In my mind, they are best done by using base 10 floating point fixed-size data types, like a decimal128 (or decQuad).

I say that because I think the API of big.Float (and big,Decimal will certainly be the same) is quite complex.

As an example, for addition:

func (z *Float) Add(x, y *Float) *Float
Add sets z to the rounded sum x+y and returns z. If z's precision is 0, it is changed to the larger of x's or y's precision before the operation. Rounding is performed according to z's precision and rounding mode; and z's accuracy reports the result error relative to the exact (not rounded) result.

You must prepare the result variable with proper precision and rounding mode, and think about it for each arithmetic operation.

With a fixed-size floating point API, and decimal128 data type, all you do would be:

c = context.Add(a, b)

where context contains the rounding mode, and stores computation error of it occurs.
Also, numbers are just values, not pointers.
It would be as simple as working with float64.

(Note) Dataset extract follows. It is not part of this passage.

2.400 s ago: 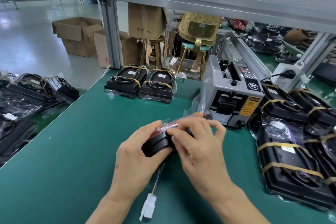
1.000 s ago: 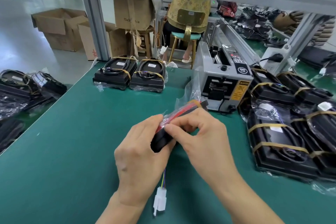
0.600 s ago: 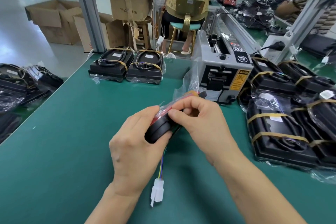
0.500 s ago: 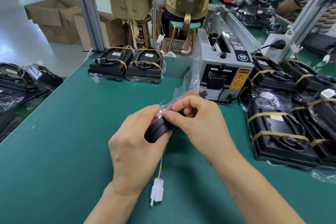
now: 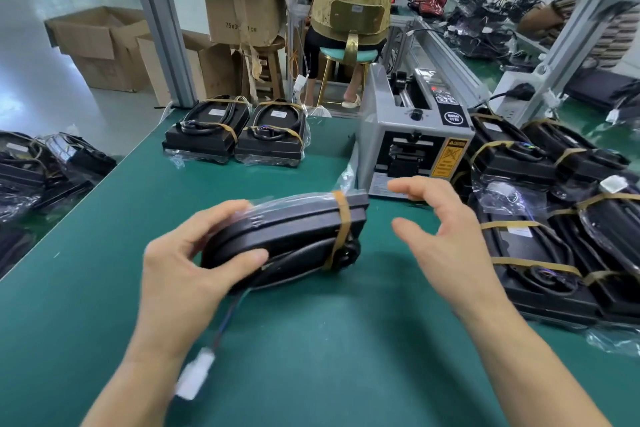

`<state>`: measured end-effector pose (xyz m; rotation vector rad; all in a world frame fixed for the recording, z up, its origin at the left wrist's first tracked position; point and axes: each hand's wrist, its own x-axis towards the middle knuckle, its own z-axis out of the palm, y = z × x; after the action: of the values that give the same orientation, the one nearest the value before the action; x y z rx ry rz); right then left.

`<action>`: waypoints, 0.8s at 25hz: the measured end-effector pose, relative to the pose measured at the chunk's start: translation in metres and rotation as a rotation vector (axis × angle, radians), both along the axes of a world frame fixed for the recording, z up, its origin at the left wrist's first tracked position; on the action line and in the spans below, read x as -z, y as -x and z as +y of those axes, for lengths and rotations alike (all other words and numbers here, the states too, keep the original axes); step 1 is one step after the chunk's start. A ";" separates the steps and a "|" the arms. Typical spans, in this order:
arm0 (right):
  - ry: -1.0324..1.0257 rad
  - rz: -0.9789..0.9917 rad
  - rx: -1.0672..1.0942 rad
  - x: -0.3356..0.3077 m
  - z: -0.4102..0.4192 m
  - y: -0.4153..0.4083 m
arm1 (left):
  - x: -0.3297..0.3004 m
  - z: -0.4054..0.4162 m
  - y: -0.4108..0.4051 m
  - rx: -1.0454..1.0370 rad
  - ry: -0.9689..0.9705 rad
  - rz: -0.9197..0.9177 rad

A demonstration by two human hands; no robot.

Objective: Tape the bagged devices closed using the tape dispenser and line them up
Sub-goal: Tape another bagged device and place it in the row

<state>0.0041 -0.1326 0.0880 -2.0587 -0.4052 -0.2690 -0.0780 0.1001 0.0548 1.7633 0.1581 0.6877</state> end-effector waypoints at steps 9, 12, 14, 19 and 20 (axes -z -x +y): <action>0.171 0.176 -0.433 0.008 0.009 -0.010 | -0.003 0.023 0.003 0.194 0.070 0.084; 0.132 0.242 -0.467 0.013 0.013 -0.019 | -0.021 0.021 0.006 0.055 -0.301 0.178; 0.051 0.300 -0.504 0.016 0.016 -0.025 | -0.038 0.003 0.002 0.047 -0.568 0.099; -0.021 0.347 -0.568 0.024 0.018 -0.031 | -0.057 -0.055 -0.029 0.312 -0.893 0.146; -0.031 0.353 -0.571 0.025 0.018 -0.031 | -0.056 -0.057 -0.035 0.307 -0.923 0.185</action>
<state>0.0354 -0.1149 0.0628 -1.8225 -0.7341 0.4223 -0.0434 0.0436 0.1111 2.6569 -0.3618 0.3775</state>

The API of big.Float introduces a complexity that is not needed for most financial computation.
We just want that Add, Subtract and Mult don't round the result for numbers in usual range, but store them with the max precision allowed by the fixed-size data type. e.g. 34 significant digits for decimal128.
And if we want to round or truncate the result, we can just call the proper function.

Usual range for monetary values

Assets under management for a large multinational insurance company is:

$265,507,000,000

This figure is the sum of amounts that can have 8 digits after decimal point, because this precision is needed when working with foreign currency conversion.

This means that for a large company, a decimal data type must cope with figures like:

100,000,000,000.00000000, that is, 20 significant digits.

A decimal128 fixed-size data type provides 34 significant digits, which can easily store these figures.
We can even store USA national debt of $18,000,000,000,000 in it with full precision.

When doing financial computation, intermediate calculation can require some more digits, but 34 significant digits is really enough for most real cases financial computation.

That's why I think that big.Decimal for most financial applications is overkill, and a fixed-size decimal128 base-10 floating type is more than "good enough".

PRO and CONS

big.Decimal arbitrary-precision

CON: if like big.Float, the API is more complex than needed
CON: variables are pointers
CON: precision and rounding mode of the result must be think about for each operation
CON: is there a lot of financial applications that requires a precision of more than 34 significant digits ?
PRO: no limit to the precision

decnumber.Decimal128 fixed-size

PRO: API is simple
PRO: variable are values
PRO: no need to think about precision, as the result is always the max precision of decimal128
PRO: decimal128 can store 34 significant digits, which can accomodate the range of values used in most financial applications
PRO: no need to allocate memory to store the result, all numbers fits in 128 bits. (use of sync.Pool and small internal buffer can alleviate this problem, though)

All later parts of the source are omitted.